EXERCISE MATERIAL:
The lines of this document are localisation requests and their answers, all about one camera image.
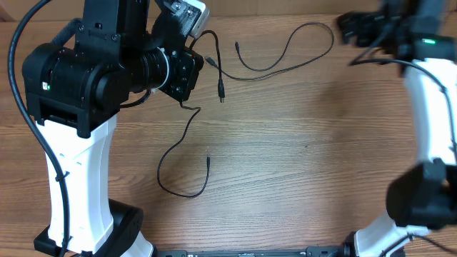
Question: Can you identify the black USB cable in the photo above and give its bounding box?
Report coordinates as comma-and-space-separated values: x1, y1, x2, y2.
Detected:
205, 21, 336, 82

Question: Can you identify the black braided cable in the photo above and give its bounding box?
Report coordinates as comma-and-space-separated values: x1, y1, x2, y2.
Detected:
156, 29, 226, 199

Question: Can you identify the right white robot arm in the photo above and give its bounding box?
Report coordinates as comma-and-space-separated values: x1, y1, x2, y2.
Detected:
336, 0, 456, 256

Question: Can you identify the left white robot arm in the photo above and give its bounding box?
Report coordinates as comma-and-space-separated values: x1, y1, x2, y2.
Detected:
22, 0, 209, 256

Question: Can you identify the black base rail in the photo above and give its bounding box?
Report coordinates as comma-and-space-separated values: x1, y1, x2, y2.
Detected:
152, 244, 356, 257

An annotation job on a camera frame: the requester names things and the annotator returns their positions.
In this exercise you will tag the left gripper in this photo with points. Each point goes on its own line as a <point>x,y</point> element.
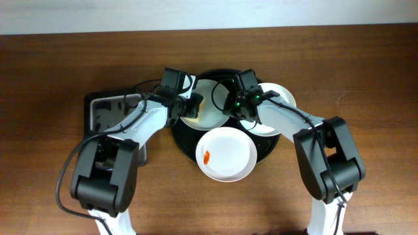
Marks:
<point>193,106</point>

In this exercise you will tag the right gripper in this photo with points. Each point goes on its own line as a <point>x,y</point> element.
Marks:
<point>233,106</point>

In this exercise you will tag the white plate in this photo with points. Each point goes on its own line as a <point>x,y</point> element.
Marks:
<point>226,154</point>
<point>263,130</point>

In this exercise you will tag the pale blue plate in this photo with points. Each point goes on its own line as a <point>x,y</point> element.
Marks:
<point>210,117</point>

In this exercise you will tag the white plate front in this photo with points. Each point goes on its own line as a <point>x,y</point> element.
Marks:
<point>226,154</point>

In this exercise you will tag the green yellow sponge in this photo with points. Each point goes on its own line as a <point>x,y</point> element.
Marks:
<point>200,107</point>

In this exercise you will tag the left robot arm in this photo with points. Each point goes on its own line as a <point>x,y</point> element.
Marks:
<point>105,176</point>

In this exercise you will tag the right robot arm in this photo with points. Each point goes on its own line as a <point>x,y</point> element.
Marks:
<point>329,162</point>

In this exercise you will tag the black rectangular tray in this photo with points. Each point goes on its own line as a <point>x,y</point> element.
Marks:
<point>87,155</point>

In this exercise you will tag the silver metal pan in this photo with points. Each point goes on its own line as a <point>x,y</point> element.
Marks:
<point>106,112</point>

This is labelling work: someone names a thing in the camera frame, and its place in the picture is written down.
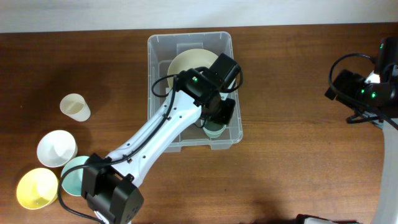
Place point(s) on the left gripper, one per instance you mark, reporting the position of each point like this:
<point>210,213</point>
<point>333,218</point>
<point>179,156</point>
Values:
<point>226,117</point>

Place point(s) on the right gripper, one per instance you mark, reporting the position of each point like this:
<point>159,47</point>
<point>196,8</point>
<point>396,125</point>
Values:
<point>354,81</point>

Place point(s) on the mint green cup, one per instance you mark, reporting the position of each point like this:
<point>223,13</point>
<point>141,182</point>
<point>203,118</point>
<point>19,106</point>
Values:
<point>213,130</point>

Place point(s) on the beige bowl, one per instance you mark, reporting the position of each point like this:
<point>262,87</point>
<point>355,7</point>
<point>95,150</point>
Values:
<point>192,58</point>

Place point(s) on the cream cup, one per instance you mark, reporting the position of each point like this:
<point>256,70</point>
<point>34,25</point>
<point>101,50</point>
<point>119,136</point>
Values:
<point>75,107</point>

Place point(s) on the mint green small bowl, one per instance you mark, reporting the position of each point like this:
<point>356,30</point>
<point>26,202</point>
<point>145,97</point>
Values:
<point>73,181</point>

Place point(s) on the white small bowl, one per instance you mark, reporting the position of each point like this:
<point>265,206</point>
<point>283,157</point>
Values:
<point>56,148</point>

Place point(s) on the yellow small bowl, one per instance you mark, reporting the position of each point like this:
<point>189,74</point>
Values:
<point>37,189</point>

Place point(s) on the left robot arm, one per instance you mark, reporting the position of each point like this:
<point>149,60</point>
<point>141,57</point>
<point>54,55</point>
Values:
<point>111,184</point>

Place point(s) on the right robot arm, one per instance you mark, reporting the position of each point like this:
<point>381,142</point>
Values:
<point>374,100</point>

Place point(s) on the clear plastic storage bin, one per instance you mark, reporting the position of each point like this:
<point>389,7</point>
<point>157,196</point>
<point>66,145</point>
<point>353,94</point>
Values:
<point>162,49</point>

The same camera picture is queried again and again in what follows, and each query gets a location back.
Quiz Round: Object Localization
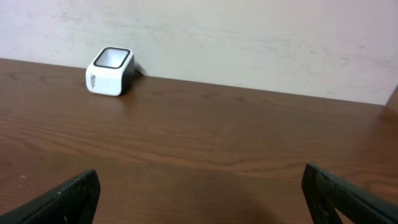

ASSIGNMENT:
Your answer should consist solely of the lines from the one holding "<point>101,50</point>" through the end of the listing, reproduced exactly and without pictures.

FINISHED TASK:
<point>101,50</point>
<point>119,136</point>
Values:
<point>75,107</point>

Place point(s) on the mint green small bowl, one per instance you mark, reporting the position of each point like this:
<point>356,30</point>
<point>26,202</point>
<point>145,97</point>
Values:
<point>73,181</point>

Place point(s) on the white small bowl, one per instance you mark, reporting the position of each point like this:
<point>265,206</point>
<point>283,157</point>
Values:
<point>56,148</point>

Place point(s) on the yellow small bowl, one per instance you mark, reporting the position of each point like this:
<point>189,74</point>
Values:
<point>37,189</point>

Place point(s) on the left robot arm, one per instance you mark, reporting the position of each point like this:
<point>149,60</point>
<point>141,57</point>
<point>54,55</point>
Values:
<point>111,184</point>

Place point(s) on the right robot arm, one per instance you mark, reporting the position of each point like this:
<point>381,142</point>
Values:
<point>374,100</point>

Place point(s) on the clear plastic storage bin, one per instance you mark, reporting the position of each point like this:
<point>389,7</point>
<point>157,196</point>
<point>66,145</point>
<point>353,94</point>
Values:
<point>162,49</point>

The same camera picture is queried again and again in what follows, and each query gets a location back.
Quiz Round: Object Localization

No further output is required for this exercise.